The ferroxidase activity of ferritin was measured by monitoring ferric iron production.⁶⁰ Fresh ferrous ammonium sulfate in 0.1 M HEPES, pH 7.5 was added to ferritin to a final concentration of 400 μM. The increasing OD₃₁₀ of the solution was monitored at room temperature using a Cary 50 spectrophotometer (Varian) until it plateaued. Ferritin H in the absence of iron was used as a blank. To confirm that iron loading of ferritin H occurred, an aliquot of the ferritin/ferrous ammonium sulfate solution was measured at 310 nm continually for 1 h until the OD stabilized. The ferritin was then dialyzed into 50 mM Tris pH 8.0, 150 mM NaCl, 30 mM EDTA overnight, followed by gradual dialysis into 50 mM Tris pH 8.0, 150 mM NaCl.

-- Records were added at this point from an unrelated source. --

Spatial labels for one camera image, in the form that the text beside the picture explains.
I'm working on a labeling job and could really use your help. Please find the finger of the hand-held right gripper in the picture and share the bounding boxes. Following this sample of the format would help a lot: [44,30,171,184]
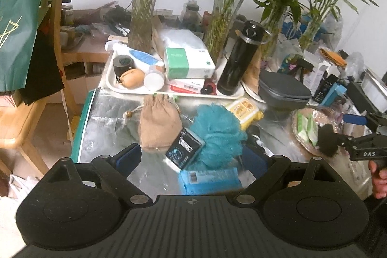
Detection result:
[331,133,363,153]
[344,113,378,127]

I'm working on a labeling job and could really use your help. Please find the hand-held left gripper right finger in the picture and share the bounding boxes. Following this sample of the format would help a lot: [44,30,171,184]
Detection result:
[236,145,337,206]

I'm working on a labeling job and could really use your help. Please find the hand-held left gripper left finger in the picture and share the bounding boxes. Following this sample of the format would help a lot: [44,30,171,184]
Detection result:
[50,143,153,206]

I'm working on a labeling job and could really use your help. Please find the black fuzzy puff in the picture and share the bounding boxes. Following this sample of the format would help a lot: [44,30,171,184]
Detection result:
[317,123,340,157]

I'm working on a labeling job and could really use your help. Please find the teal bath loofah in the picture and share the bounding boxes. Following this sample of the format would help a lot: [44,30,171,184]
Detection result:
[188,104,248,169]

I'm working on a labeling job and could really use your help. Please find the burlap drawstring pouch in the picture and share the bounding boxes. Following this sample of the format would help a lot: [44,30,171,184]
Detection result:
[123,94,183,152]

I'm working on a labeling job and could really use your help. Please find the blue wipes packet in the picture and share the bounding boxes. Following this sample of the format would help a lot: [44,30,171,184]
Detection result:
[177,167,244,196]

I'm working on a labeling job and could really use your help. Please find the yellow wet wipes pack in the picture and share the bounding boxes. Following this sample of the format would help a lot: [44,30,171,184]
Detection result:
[225,97,264,131]

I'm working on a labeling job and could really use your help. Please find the black printed packet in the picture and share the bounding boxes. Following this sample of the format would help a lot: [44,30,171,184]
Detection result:
[165,127,206,170]

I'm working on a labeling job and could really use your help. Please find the person's right hand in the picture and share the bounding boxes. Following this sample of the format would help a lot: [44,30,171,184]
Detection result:
[369,161,387,199]

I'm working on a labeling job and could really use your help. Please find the black appliance with white filter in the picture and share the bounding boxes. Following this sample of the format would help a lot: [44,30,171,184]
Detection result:
[348,69,387,113]

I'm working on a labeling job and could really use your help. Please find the blue box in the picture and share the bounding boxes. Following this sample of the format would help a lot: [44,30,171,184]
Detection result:
[320,83,348,107]

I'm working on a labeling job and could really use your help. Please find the silver foil mat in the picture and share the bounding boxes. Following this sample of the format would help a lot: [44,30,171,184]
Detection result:
[71,88,375,198]

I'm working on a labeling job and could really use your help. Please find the black box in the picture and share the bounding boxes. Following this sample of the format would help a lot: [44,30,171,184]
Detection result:
[313,74,341,103]

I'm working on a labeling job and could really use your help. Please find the woven basket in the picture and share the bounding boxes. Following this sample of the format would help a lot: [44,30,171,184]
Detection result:
[291,108,351,156]

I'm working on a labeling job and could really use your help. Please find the orange packet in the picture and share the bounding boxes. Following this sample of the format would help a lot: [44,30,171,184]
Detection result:
[319,47,348,68]

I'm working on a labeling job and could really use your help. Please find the small black tripod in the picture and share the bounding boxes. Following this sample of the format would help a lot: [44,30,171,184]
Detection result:
[290,59,315,83]

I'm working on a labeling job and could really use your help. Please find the grey zip case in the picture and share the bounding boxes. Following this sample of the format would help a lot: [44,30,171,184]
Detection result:
[258,69,312,109]

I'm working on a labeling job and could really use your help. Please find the white plastic tray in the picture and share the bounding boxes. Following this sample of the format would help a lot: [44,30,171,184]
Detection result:
[104,48,245,100]

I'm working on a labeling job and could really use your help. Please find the tan oval pouch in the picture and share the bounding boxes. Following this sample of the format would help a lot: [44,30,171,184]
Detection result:
[119,68,146,88]

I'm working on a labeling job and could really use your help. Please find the white bottle with orange label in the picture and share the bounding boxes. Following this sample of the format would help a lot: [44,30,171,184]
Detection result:
[143,65,166,92]

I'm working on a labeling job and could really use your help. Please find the colourful patterned cloth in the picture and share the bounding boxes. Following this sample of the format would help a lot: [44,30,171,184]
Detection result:
[280,54,303,74]

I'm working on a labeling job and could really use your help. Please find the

HK5–ferritin binding assay

In order to label the HK5 protein with a single fluorescein tag we created a Ser5Cys point mutation. A cysteine is necessary for labeling with fluorescein-5-maleimide (FAM), but none are present in the WT HK5 protein. The S5C point mutant was labeled with FAM (Thermo Scientific) and quantitated following the manufacturer's protocol, with final labeling efficiency of about 15%. HK5 affinity for ferritin was measured using fluorescence anisotropy. Binding reactions (25 μL) contained 50 mM Tris pH 8.0, 150 mM NaCl, 20 nM FAM-labeled HK5 S5C plus increasing concentrations of ferritin H or ferritin L and the indicated concentration of metal ion. The HK5 protein was preincubated with metal ions and then ferritin added immediately before anisotropy measurement. When iron was used in the experiment, the time between addition of ferritin and measurement completion was less than 5 min in order to minimize oxidation of the iron by ferritin. Measurement blanks and fluorescence background samples with binding conditions minus labeled HK5 or ferritin, respectively, were used. Measurements were performed on a Safire II microplate reader (Tecan) and polarization measurements were made using excitation and emission wavelengths of 475 nm and 520 nm, respectively. Data were normalized using the equation A = (A_obs − A₀)/A_max, where A_obs is the measured anisotropy at a given concentration of ferritin, A₀ equals the anisotropy of HK5 in the absence of ferritin, and A_max equals the maximum anisotropy observed.⁶¹ Results are the averages of triplicate experiments. The binding data were fit to the rectangular hyperbolic equation using Sigmaplot 9.0 to calculate K_d values.